WORK INSTRUCTION ▸
Your answer should be the lines below from the one holding "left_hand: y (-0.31" through the one holding "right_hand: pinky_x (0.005", copied exactly and with nothing else.

(Items from a dataset)
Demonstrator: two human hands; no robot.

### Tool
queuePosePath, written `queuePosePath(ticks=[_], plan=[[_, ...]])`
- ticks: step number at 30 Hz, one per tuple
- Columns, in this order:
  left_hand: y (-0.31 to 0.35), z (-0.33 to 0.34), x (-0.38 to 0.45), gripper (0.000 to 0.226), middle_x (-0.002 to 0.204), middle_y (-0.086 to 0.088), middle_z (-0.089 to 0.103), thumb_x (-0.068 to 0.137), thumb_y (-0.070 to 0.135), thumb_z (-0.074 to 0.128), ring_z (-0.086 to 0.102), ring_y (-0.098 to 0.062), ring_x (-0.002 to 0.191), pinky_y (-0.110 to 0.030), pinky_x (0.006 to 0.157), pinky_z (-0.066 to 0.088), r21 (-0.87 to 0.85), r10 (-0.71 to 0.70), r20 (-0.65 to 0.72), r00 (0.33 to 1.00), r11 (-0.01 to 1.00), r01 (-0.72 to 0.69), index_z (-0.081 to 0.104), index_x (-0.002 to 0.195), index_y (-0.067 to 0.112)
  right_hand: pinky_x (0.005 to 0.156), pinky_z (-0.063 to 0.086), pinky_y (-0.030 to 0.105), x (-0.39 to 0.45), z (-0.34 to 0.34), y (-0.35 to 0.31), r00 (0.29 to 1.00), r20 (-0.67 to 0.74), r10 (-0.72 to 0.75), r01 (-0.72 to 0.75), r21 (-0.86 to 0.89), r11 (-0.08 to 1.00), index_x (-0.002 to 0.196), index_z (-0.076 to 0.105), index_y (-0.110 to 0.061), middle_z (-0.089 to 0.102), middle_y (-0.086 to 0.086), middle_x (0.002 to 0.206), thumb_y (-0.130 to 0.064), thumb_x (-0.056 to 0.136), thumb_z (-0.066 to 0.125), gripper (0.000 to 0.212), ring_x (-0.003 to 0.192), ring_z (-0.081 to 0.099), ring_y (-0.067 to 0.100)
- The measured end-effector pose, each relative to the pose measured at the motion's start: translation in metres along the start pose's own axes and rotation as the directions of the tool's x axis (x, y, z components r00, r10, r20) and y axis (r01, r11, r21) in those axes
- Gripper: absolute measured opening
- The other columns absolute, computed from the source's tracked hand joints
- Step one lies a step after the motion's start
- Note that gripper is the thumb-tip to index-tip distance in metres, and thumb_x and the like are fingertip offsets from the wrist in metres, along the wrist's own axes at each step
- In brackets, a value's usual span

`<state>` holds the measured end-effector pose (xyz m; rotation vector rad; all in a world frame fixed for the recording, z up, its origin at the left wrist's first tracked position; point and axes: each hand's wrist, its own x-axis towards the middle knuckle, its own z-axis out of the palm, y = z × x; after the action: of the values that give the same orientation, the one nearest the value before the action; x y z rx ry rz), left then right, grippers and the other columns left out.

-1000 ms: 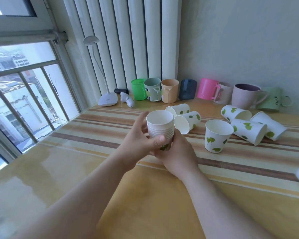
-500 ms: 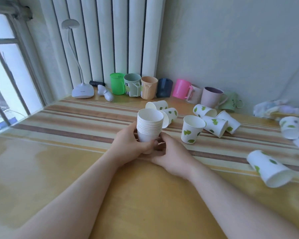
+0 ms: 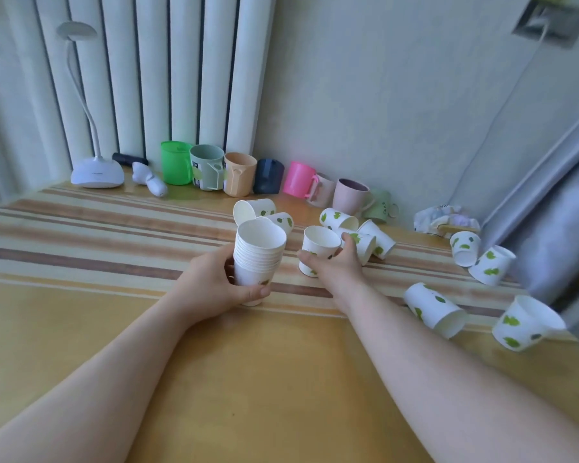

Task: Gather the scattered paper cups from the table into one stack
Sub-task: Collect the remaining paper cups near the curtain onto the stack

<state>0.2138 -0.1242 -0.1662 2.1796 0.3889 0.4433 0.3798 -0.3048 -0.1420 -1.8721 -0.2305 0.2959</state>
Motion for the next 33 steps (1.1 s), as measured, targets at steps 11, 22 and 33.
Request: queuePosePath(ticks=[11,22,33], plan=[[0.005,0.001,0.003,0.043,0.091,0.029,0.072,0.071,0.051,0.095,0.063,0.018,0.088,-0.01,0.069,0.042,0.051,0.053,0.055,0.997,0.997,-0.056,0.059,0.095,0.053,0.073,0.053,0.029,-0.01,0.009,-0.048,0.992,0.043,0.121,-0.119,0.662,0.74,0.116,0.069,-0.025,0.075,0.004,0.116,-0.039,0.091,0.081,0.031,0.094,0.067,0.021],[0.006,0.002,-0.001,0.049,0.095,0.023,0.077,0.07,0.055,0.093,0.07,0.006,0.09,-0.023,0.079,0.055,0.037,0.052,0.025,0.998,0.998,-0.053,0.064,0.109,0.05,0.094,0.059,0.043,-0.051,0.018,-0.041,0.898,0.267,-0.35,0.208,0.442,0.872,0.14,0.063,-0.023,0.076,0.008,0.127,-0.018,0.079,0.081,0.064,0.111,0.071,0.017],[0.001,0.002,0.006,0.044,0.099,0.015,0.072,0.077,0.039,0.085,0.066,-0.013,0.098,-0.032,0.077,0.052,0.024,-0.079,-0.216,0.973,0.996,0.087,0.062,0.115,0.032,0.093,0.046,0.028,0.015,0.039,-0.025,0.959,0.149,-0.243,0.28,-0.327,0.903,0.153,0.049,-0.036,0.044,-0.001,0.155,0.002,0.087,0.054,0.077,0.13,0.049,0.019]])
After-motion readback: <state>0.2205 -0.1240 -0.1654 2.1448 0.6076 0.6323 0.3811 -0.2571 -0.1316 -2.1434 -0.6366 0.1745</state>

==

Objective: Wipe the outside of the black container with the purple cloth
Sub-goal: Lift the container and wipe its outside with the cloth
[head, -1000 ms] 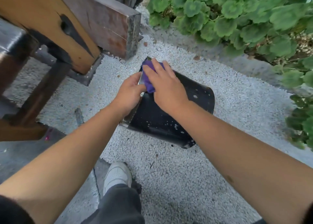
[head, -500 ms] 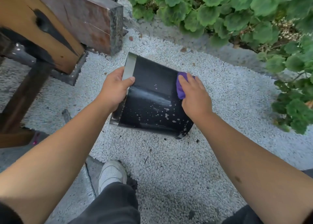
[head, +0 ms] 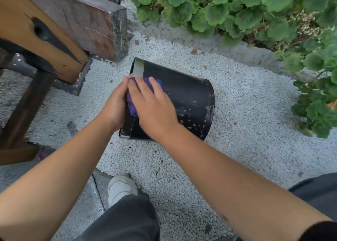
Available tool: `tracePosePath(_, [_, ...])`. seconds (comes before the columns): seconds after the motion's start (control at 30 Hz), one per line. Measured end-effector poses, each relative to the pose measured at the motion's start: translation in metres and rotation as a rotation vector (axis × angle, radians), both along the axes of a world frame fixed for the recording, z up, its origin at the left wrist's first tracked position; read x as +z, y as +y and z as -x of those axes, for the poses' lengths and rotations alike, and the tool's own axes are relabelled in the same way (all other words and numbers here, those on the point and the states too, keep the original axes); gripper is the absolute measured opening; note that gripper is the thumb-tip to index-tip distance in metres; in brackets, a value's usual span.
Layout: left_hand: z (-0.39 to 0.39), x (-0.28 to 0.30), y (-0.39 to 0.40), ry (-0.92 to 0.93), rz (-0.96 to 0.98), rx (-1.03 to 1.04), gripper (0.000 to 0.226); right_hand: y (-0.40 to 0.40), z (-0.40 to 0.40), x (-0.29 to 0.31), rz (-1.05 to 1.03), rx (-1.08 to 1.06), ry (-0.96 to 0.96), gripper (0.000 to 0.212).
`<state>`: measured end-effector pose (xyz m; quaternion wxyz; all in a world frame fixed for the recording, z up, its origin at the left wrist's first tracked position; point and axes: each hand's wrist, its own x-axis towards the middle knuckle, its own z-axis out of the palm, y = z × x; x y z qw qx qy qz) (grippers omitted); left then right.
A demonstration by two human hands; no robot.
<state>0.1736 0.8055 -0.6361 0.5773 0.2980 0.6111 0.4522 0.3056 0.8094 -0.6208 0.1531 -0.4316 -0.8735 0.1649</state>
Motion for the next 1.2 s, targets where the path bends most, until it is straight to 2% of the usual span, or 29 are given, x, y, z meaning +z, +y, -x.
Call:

OUTPUT FOR THIS EXERCISE ▸
  left_hand: y (-0.31 to 0.35), z (-0.33 to 0.34), x (-0.38 to 0.45), gripper (0.000 to 0.226), middle_x (-0.002 to 0.204), middle_y (-0.086 to 0.088), middle_z (-0.089 to 0.103), thumb_x (-0.068 to 0.137), thumb_y (-0.070 to 0.135), thumb_z (-0.074 to 0.128), ring_z (-0.086 to 0.102), ring_y (-0.098 to 0.062), ring_x (-0.002 to 0.191), pinky_y (-0.110 to 0.030), pinky_x (0.006 to 0.157), pinky_z (-0.066 to 0.088), r21 (-0.87 to 0.85), r10 (-0.71 to 0.70), r20 (-0.65 to 0.72), r00 (0.33 to 1.00), r11 (-0.01 to 1.00), r01 (-0.72 to 0.69), index_z (-0.081 to 0.104), index_x (-0.002 to 0.195), index_y (-0.067 to 0.112)
  right_hand: pinky_x (0.005 to 0.156), pinky_z (-0.063 to 0.086), pinky_y (-0.030 to 0.105), x (-0.39 to 0.45), z (-0.34 to 0.34), y (-0.35 to 0.31), r00 (0.29 to 1.00), r20 (-0.67 to 0.74), r10 (-0.72 to 0.75), r01 (-0.72 to 0.75), r21 (-0.86 to 0.89), r11 (-0.08 to 1.00), index_x (-0.002 to 0.196), index_z (-0.076 to 0.105), index_y (-0.110 to 0.061), middle_z (-0.089 to 0.102), middle_y (-0.086 to 0.086), middle_x (0.002 to 0.206), thumb_y (-0.130 to 0.064), thumb_x (-0.056 to 0.136), thumb_z (-0.066 to 0.125), gripper (0.000 to 0.212), ring_x (-0.003 to 0.192), ring_z (-0.081 to 0.099), ring_y (-0.067 to 0.100)

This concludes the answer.